#### [Task statement]
Everything in the data below is left aside except the lines from the one containing "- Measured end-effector" through the one containing "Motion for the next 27"; repeat those exactly.

#### [The data]
____________________
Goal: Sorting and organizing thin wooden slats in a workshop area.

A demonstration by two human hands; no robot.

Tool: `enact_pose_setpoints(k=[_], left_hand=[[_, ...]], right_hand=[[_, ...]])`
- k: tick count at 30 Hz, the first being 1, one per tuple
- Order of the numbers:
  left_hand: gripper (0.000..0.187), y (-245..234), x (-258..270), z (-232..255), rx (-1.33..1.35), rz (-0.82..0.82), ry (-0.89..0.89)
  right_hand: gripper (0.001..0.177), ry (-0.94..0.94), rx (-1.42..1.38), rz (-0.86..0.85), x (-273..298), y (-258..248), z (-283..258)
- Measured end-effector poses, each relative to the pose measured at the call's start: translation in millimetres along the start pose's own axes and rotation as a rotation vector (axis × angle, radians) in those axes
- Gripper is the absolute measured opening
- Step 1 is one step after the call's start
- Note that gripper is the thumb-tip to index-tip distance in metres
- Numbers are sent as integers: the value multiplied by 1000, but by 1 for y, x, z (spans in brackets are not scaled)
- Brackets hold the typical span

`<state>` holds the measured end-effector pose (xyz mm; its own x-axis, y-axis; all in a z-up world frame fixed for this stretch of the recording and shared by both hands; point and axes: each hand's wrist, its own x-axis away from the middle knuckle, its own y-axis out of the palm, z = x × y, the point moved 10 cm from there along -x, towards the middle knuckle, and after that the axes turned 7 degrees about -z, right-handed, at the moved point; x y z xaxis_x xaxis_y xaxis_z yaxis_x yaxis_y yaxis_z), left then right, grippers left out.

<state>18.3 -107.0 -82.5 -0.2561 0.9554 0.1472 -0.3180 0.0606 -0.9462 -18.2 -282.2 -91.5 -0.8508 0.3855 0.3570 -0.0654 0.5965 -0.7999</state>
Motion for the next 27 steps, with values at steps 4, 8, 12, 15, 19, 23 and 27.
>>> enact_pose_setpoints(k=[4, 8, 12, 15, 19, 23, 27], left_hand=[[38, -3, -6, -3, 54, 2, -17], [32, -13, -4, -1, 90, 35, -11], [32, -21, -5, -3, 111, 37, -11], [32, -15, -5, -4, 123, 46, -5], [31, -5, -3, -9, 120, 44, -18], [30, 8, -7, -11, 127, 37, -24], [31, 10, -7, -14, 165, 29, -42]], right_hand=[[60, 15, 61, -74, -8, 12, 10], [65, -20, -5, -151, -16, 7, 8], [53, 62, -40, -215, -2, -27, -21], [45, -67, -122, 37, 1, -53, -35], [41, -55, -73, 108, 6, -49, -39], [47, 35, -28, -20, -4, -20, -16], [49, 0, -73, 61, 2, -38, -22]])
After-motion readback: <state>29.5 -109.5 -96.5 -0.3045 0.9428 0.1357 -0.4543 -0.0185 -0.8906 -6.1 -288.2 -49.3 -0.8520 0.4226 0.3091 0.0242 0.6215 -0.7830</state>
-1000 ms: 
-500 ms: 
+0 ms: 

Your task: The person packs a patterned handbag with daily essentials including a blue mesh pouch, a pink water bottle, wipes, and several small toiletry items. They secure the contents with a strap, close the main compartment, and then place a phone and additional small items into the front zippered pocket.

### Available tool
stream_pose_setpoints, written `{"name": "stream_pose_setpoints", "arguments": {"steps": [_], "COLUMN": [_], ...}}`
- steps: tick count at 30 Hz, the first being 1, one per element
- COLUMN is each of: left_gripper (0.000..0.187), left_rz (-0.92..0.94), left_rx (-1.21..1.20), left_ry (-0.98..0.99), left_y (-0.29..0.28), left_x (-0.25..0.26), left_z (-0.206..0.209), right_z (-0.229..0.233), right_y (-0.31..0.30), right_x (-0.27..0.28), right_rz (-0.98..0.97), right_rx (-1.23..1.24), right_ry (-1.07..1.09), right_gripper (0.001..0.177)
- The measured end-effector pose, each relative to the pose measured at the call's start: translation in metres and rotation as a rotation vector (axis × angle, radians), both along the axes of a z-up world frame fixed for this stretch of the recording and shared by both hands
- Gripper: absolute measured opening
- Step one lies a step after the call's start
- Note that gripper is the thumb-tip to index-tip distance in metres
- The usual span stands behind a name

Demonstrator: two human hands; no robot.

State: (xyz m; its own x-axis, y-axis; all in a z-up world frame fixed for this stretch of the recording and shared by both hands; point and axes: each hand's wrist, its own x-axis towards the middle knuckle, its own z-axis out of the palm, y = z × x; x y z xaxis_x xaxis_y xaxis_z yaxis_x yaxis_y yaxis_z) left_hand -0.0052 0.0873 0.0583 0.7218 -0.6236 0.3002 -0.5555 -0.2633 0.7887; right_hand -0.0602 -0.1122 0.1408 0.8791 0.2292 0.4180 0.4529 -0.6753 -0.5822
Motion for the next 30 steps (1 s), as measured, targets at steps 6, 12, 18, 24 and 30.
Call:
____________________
#### [Solution]
- Measured end-effector poses, each relative to the pose measured at the call's start: translation in millimetres along the start pose's own axes and rotation as a rotation vector (axis × angle, radians) in those axes
- Gripper is the absolute measured opening
- Step 1 is one step after the call's start
- Note that gripper is the thumb-tip to index-tip distance in metres
- Numbers are sent as integers: the value multiplied by 1000, but by 1 for y, x, z (spans in brackets are not scaled)
- Brackets hold the typical span

`<state>` holds the measured end-effector pose (xyz mm; its own x-axis, y-axis; all in a z-up world frame fixed for this stretch of the recording and shared by both hands; point and axes: each hand's wrist, its own x-axis away from the middle knuckle, its own y-axis out of the palm, z = x × y, the point moved 10 cm from there along -x, towards the middle knuckle, and after that the axes turned 7 degrees about -z, right-handed, at the moved point; x y z xaxis_x xaxis_y xaxis_z yaxis_x yaxis_y yaxis_z), left then right, grippers left out.

<state>18.3 -107.0 -82.5 -0.2561 0.9554 0.1472 -0.3180 0.0606 -0.9462 -18.2 -282.2 -91.5 -0.8508 0.3855 0.3570 -0.0654 0.5965 -0.7999</state>
Motion for the next 27 steps, with values at steps 4, 8, 12, 15, 19, 23 and 27.

This finishes the output.